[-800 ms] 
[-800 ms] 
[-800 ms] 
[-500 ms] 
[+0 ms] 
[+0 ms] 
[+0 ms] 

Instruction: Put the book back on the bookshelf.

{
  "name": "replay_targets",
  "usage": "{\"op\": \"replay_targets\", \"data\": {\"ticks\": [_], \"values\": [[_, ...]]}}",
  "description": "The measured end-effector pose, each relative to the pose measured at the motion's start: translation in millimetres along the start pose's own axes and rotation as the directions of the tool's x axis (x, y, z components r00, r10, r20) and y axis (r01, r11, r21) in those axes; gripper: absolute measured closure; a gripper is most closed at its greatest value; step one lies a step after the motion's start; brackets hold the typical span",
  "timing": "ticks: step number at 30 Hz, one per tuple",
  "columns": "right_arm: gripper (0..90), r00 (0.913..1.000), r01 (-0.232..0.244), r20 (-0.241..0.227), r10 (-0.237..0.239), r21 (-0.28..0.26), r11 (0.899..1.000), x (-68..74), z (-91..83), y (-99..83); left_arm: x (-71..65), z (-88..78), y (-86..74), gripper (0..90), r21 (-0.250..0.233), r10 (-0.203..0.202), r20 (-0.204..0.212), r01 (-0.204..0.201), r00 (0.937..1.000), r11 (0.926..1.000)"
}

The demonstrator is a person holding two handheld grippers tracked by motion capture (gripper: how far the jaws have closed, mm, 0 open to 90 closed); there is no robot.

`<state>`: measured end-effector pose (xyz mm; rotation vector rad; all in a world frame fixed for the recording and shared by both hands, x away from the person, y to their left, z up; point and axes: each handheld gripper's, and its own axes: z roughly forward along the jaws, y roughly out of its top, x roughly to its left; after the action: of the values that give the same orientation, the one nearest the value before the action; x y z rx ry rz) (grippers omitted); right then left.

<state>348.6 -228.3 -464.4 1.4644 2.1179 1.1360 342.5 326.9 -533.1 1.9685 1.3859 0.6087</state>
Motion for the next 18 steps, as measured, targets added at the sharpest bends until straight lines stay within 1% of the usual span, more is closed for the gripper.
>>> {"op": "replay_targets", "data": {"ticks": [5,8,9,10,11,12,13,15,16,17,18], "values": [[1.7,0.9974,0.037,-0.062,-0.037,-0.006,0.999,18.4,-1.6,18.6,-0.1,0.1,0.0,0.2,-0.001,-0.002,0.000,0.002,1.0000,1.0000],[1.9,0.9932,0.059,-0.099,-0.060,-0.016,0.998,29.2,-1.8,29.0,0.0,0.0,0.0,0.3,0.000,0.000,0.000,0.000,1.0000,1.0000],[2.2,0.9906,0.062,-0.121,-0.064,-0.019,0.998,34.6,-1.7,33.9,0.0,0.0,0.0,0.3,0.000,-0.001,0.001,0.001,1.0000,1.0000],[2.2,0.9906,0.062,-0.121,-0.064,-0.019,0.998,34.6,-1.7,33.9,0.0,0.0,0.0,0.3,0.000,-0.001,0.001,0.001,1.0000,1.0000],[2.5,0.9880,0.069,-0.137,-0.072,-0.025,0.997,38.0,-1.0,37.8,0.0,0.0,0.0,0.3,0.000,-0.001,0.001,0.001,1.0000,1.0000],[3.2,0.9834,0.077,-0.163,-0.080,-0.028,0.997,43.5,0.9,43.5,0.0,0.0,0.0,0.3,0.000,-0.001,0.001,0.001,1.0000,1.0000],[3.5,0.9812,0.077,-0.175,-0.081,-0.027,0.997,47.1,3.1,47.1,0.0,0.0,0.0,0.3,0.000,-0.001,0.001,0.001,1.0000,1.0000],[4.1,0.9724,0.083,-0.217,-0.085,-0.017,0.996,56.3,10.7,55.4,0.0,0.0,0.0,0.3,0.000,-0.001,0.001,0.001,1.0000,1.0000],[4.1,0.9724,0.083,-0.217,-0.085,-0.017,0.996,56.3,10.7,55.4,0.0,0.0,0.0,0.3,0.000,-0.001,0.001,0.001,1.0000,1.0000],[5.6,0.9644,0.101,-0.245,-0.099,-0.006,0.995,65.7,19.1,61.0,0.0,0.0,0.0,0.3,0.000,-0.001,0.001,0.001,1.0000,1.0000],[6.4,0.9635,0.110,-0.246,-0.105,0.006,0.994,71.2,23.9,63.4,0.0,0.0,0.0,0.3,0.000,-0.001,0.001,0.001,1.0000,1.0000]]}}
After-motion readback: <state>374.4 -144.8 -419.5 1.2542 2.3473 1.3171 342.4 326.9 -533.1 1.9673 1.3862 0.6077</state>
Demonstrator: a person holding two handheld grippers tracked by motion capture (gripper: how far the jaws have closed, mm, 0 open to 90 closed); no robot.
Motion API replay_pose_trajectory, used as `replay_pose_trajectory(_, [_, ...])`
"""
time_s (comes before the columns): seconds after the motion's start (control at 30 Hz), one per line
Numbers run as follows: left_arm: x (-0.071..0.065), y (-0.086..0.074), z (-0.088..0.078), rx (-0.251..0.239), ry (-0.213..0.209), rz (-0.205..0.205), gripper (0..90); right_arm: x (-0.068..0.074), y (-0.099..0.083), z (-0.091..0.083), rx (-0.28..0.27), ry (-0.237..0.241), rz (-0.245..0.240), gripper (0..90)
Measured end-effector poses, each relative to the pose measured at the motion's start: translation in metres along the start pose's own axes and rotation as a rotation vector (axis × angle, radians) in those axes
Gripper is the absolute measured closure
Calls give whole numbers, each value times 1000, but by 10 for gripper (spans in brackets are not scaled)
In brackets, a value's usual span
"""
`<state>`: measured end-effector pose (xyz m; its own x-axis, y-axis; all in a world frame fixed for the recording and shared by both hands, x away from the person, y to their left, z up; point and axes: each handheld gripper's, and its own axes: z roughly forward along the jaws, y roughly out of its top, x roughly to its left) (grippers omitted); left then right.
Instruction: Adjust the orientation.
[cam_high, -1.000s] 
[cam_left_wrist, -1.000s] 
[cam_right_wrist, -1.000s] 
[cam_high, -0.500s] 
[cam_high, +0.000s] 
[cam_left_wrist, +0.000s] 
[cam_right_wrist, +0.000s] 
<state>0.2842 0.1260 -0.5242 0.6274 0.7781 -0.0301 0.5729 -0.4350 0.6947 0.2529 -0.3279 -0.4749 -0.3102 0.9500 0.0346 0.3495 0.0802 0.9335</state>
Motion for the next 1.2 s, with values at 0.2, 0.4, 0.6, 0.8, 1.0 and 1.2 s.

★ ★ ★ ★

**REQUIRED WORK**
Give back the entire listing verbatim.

**RESULT**
[-800 ms] 
[-800 ms] 
[-800 ms] 
[-500 ms] 
[+0 ms] 
[+0 ms] 
[+0 ms] 

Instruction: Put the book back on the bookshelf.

{
  "name": "replay_targets",
  "usage": "{\"op\": \"replay_targets\", \"data\": {\"ticks\": [_], \"values\": [[_, ...]]}}",
  "description": "The measured end-effector pose, each relative to the pose measured at the motion's start: translation in millimetres along the start pose's own axes and rotation as the directions of the tool's x axis (x, y, z components r00, r10, r20) and y axis (r01, r11, r21) in those axes; gripper: absolute measured closure; a gripper is most closed at its greatest value; step one lies a step after the motion's start; brackets hold the typical span",
  "timing": "ticks: step number at 30 Hz, one per tuple",
  "columns": "right_arm: gripper (0..90), r00 (0.913..1.000), r01 (-0.232..0.244), r20 (-0.241..0.227), r10 (-0.237..0.239), r21 (-0.28..0.26), r11 (0.899..1.000), x (-68..74), z (-91..83), y (-99..83); left_arm: x (-71..65), z (-88..78), y (-86..74), gripper (0..90), r21 (-0.250..0.233), r10 (-0.203..0.202), r20 (-0.204..0.212), r01 (-0.204..0.201), r00 (0.937..1.000), r11 (0.926..1.000)"
}

The demonstrator is a person holding two handheld grippers tracked by motion capture (gripper: how far the jaws have closed, mm, 0 open to 90 closed); there is no robot.

`<state>`: measured end-effector pose (xyz mm; rotation vector rad; all in a world frame fixed for the recording and shared by both hands, x away from the person, y to their left, z up; point and axes: each handheld gripper's, and its own axes: z roughly forward along the jaws, y roughly out of its top, x roughly to its left; after the action: of the values that give the same orientation, the one nearest the value before the action; x y z rx ry rz) (grippers omitted); right then left.

<state>348.6 -228.3 -464.4 1.4644 2.1179 1.1360 342.5 326.9 -533.1 1.9685 1.3859 0.6087</state>
Motion for the next 18 steps, as measured, targets added at the sharpest bends until straight lines stay within 1% of the usual span, more is closed for the gripper.
>>> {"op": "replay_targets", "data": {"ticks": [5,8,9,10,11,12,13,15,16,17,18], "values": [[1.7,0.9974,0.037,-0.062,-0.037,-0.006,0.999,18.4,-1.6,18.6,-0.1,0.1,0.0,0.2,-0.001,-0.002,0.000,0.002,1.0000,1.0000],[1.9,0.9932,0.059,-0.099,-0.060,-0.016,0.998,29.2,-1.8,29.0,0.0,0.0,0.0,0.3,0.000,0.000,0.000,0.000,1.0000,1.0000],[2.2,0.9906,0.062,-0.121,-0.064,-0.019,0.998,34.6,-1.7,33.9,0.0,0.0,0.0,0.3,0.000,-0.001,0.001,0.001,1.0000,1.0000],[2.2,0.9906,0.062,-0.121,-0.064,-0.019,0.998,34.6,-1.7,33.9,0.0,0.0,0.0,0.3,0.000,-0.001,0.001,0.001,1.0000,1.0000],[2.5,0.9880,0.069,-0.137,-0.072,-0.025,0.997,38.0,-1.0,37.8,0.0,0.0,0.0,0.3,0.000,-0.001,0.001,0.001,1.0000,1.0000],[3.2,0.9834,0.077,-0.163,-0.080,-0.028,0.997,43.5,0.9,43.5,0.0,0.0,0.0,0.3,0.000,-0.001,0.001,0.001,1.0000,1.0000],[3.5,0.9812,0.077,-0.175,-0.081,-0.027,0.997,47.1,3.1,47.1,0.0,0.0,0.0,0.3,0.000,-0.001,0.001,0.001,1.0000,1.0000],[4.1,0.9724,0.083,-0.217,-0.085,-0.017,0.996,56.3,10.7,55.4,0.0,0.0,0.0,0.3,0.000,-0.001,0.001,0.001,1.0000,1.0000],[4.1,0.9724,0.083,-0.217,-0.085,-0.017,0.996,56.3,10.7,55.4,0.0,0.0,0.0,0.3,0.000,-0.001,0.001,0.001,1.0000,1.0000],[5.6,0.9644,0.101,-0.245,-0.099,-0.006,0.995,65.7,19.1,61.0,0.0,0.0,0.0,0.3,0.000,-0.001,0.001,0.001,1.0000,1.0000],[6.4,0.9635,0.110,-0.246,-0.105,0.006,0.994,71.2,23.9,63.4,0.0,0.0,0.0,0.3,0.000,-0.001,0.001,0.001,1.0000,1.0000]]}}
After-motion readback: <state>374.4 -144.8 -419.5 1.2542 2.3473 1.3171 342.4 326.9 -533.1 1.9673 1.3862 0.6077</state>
Demonstrator: a person holding two handheld grippers tracked by motion capture (gripper: how far the jaws have closed, mm, 0 open to 90 closed); no robot.
Motion API replay_pose_trajectory, used as `replay_pose_trajectory(_, [_, ...])`
"""
time_s (comes before the columns): seconds after the motion's start (control at 30 Hz), one per line
Numbers run as follows: left_arm: x (-0.071..0.065), y (-0.086..0.074), z (-0.088..0.078), rx (-0.251..0.239), ry (-0.213..0.209), rz (-0.205..0.205), gripper (0..90); right_arm: x (-0.068..0.074), y (-0.099..0.083), z (-0.091..0.083), rx (-0.28..0.27), ry (-0.237..0.241), rz (-0.245..0.240), gripper (0..90)
Measured end-effector poses, each relative to the pose measured at the motion's start: translation in metres along the start pose's own axes and rotation as a rotation vector (axis × angle, radians) in those axes
Gripper is the absolute measured closure
Calls give whole numbers, each value times 1000, but by 10 for gripper (spans in brackets are not scaled)
In brackets, a value's usual span
"""
`<state>`: measured end-effector pose (xyz m; its own x-axis, y-axis; all in a world frame fixed for the recording and shared by both hands, x away from the person, y to their left, z up; point and axes: each handheld gripper's, and its own axes: z roughly forward along the jaws, y roughly out of its top, x roughly to its left) (grippers omitted); left then right.
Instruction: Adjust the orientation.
[cam_high, -1.000s] 
[cam_left_wrist, -1.000s] 
[cam_right_wrist, -1.000s] 
[cam_high, -0.500s] 
[cam_high, +0.000s] 
[cam_left_wrist, +0.000s] 
[cam_right_wrist, +0.000s] 
<state>0.2842 0.1260 -0.5242 0.6274 0.7781 -0.0301 0.5729 -0.4350 0.6947 0.2529 -0.3279 -0.4749 -0.3102 0.9500 0.0346 0.3495 0.0802 0.9335</state>
Motion for the next 1.2 s, with values at 0.2, 0.4, 0.6, 0.8, 1.0 and 1.2 s.

The output for this exercise is now complete.